## PROVIDED RECORDS
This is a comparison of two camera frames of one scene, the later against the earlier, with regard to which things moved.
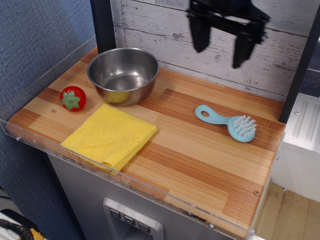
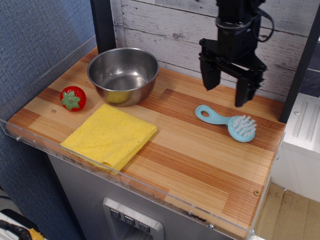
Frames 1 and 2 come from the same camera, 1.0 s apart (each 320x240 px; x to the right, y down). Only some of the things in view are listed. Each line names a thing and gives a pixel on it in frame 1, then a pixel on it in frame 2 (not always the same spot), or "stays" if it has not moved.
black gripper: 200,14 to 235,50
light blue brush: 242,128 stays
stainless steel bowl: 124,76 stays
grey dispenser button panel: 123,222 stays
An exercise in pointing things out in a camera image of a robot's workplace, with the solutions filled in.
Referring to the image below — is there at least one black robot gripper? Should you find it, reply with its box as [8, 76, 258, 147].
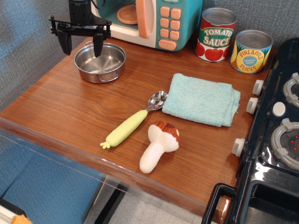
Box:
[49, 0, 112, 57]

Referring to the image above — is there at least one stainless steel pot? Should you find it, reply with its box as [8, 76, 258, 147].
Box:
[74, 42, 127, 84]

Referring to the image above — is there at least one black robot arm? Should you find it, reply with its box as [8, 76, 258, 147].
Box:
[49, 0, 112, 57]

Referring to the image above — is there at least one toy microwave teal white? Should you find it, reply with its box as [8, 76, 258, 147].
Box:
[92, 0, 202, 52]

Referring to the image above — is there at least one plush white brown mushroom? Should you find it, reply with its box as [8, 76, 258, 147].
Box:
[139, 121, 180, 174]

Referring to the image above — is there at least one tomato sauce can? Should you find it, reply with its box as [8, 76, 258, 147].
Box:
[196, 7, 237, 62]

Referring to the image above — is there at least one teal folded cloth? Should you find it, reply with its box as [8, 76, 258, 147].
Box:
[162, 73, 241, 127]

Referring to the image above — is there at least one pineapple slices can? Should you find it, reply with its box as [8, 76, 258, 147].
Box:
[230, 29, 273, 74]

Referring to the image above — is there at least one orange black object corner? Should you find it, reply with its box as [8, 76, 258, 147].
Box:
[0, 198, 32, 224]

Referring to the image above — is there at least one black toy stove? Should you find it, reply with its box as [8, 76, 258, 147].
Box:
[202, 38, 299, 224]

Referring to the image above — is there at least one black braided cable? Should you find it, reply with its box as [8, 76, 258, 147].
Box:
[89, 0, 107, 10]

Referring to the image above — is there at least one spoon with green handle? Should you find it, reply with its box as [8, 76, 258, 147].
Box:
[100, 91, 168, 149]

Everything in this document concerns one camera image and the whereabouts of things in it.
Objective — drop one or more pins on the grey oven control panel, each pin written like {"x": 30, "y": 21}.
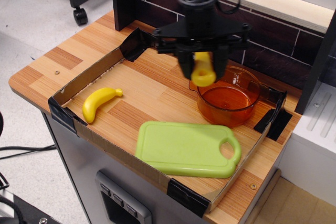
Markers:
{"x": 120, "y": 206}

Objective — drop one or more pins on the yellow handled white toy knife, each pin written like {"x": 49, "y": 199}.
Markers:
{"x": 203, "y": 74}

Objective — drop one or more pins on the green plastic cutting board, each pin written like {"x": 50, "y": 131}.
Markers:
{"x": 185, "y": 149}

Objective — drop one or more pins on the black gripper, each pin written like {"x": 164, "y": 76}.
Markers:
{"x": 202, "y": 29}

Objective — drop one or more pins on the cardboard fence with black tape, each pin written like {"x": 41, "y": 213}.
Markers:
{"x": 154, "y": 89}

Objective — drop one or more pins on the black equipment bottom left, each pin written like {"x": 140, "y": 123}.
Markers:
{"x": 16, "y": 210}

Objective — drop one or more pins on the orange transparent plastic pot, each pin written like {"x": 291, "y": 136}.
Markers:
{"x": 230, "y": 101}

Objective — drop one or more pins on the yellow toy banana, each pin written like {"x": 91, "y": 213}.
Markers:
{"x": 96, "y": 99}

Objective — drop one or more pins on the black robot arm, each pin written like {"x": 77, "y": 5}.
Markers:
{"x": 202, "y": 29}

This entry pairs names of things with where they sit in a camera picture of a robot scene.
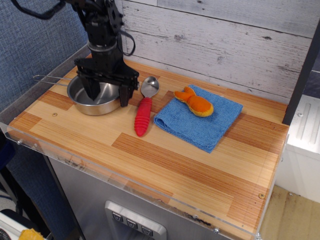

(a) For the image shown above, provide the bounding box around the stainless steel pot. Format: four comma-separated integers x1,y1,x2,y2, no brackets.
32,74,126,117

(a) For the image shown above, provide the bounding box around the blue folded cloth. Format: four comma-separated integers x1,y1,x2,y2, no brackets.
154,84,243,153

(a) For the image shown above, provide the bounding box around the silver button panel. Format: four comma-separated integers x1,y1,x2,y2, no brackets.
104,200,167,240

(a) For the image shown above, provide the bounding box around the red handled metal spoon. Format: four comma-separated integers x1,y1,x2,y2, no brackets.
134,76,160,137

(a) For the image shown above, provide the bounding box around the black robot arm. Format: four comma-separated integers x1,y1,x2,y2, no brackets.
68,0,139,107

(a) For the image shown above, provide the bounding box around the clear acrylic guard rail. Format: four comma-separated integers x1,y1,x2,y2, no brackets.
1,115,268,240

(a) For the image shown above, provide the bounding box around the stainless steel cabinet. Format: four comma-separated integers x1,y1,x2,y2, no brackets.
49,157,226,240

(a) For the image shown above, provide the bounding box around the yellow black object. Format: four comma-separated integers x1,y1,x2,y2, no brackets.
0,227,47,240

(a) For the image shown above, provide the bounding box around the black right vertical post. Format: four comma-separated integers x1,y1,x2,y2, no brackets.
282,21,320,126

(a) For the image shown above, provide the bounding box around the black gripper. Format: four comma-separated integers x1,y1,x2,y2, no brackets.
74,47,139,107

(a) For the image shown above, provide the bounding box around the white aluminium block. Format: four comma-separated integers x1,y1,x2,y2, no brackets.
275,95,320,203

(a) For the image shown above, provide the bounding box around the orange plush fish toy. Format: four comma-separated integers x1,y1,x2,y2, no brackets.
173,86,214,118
---
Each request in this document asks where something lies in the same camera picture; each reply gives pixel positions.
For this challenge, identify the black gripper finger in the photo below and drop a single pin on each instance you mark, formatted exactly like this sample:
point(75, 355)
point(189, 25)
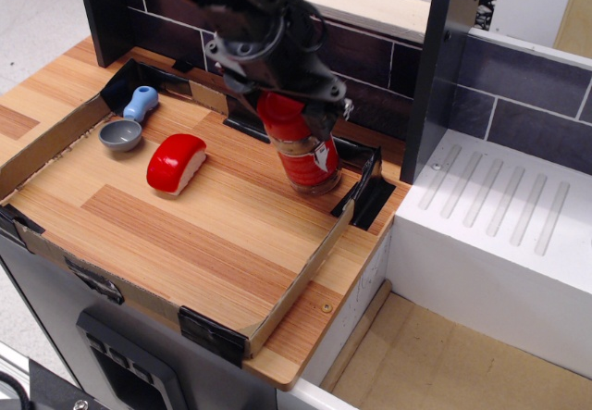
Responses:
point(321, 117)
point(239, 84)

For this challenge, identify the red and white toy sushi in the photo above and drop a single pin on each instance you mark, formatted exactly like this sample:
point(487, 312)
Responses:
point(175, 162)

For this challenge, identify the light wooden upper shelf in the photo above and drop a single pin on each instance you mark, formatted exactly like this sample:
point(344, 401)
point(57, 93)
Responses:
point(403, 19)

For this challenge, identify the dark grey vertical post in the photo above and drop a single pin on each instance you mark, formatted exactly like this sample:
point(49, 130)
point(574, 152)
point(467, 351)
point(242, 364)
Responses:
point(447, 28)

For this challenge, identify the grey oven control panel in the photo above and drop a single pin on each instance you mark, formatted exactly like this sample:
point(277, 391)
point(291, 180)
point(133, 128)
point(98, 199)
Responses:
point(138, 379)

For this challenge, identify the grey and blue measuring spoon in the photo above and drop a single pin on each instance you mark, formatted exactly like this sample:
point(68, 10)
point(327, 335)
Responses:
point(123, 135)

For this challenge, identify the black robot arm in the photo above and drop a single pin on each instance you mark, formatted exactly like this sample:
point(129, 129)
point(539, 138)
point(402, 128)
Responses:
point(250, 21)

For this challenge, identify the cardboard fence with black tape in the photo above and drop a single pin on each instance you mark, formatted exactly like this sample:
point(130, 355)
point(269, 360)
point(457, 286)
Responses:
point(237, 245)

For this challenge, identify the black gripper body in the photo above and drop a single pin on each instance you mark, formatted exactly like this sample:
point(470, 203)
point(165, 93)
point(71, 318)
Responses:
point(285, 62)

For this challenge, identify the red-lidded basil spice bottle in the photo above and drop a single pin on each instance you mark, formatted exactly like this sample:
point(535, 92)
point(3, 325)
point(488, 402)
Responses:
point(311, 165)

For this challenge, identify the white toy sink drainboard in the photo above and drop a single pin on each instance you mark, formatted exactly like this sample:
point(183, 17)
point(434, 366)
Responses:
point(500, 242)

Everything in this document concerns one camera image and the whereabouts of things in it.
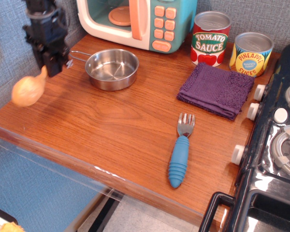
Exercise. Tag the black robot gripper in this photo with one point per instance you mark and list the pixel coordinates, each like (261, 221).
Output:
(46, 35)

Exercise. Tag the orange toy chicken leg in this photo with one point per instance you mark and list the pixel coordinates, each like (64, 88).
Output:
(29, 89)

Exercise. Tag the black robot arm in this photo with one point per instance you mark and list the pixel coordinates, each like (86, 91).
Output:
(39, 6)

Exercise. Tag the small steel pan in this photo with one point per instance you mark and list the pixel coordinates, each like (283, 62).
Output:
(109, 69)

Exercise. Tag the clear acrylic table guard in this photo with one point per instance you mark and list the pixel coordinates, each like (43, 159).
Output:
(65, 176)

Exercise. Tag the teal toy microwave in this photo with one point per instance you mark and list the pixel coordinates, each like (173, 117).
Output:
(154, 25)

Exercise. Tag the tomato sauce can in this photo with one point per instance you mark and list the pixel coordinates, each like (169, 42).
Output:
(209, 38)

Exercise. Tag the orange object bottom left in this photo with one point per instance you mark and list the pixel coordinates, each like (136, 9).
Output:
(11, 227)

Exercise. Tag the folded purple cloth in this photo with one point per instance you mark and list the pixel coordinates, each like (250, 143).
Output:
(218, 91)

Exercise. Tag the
...
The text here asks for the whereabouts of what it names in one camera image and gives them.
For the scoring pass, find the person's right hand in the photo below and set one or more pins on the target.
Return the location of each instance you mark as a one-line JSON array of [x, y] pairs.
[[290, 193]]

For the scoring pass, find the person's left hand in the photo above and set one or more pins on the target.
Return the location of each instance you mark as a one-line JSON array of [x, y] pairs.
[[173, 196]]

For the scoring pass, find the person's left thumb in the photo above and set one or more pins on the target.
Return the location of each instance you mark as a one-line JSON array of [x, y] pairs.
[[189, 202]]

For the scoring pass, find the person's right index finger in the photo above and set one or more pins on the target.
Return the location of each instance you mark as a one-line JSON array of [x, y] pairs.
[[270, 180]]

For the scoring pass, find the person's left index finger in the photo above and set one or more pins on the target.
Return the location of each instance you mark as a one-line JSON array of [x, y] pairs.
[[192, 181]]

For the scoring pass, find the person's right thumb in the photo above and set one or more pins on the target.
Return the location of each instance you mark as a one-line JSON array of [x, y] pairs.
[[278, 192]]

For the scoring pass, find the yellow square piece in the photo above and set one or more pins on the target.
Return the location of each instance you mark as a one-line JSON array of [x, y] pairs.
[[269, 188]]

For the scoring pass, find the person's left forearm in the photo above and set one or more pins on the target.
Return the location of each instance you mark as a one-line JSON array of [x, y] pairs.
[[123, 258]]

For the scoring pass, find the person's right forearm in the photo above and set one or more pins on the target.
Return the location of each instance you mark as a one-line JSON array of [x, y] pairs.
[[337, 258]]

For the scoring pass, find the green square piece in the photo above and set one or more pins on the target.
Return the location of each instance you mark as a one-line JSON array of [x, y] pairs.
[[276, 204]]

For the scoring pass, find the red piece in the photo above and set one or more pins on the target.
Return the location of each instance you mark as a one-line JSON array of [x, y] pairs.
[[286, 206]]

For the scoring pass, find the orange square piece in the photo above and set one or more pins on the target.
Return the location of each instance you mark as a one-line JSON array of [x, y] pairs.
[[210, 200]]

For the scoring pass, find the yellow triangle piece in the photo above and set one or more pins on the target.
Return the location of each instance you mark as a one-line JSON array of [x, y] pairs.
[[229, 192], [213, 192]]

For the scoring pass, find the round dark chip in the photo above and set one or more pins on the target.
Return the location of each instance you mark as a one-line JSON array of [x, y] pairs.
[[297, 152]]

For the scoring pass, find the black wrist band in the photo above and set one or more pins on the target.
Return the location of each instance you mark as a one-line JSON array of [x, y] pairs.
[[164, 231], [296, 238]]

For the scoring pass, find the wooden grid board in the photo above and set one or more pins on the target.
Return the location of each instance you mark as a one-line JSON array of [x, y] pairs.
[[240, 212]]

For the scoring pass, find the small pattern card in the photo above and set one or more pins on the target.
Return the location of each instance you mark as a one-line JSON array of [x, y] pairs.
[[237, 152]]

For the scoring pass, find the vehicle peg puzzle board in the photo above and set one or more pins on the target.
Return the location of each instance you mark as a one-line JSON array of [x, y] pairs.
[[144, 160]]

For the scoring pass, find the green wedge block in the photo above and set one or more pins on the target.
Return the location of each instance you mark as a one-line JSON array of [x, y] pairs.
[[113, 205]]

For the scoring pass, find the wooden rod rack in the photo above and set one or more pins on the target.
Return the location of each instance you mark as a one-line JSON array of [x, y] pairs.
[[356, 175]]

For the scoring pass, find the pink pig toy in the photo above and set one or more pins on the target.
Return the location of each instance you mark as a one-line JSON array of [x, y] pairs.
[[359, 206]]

## YOUR INSTRUCTIONS
Scan the data above and report each line in which "coordinates" is present.

## ANSWER BELOW
Exercise. Tag the black robot gripper in this photo with one point per instance you mark and list the pixel coordinates, each like (261, 221).
Exercise. Tag the orange toy chicken leg in this photo with one point per instance you mark and list the pixel coordinates, each like (64, 88).
Exercise. Tag the black robot arm in this photo with one point per instance you mark and list the pixel coordinates, each like (86, 91).
Exercise. Tag the small steel pan in this photo with one point per instance you mark and list the pixel coordinates, each like (283, 62).
Exercise. Tag the clear acrylic table guard in this photo with one point per instance you mark and list the pixel coordinates, each like (43, 159).
Exercise. Tag the teal toy microwave in this photo with one point per instance you mark and list the pixel coordinates, each like (173, 117).
Exercise. Tag the tomato sauce can in this photo with one point per instance you mark and list the pixel coordinates, each like (169, 42).
Exercise. Tag the orange object bottom left in this photo with one point per instance you mark and list the pixel coordinates, each like (136, 9).
Exercise. Tag the folded purple cloth in this photo with one point per instance you mark and list the pixel coordinates, each like (250, 143).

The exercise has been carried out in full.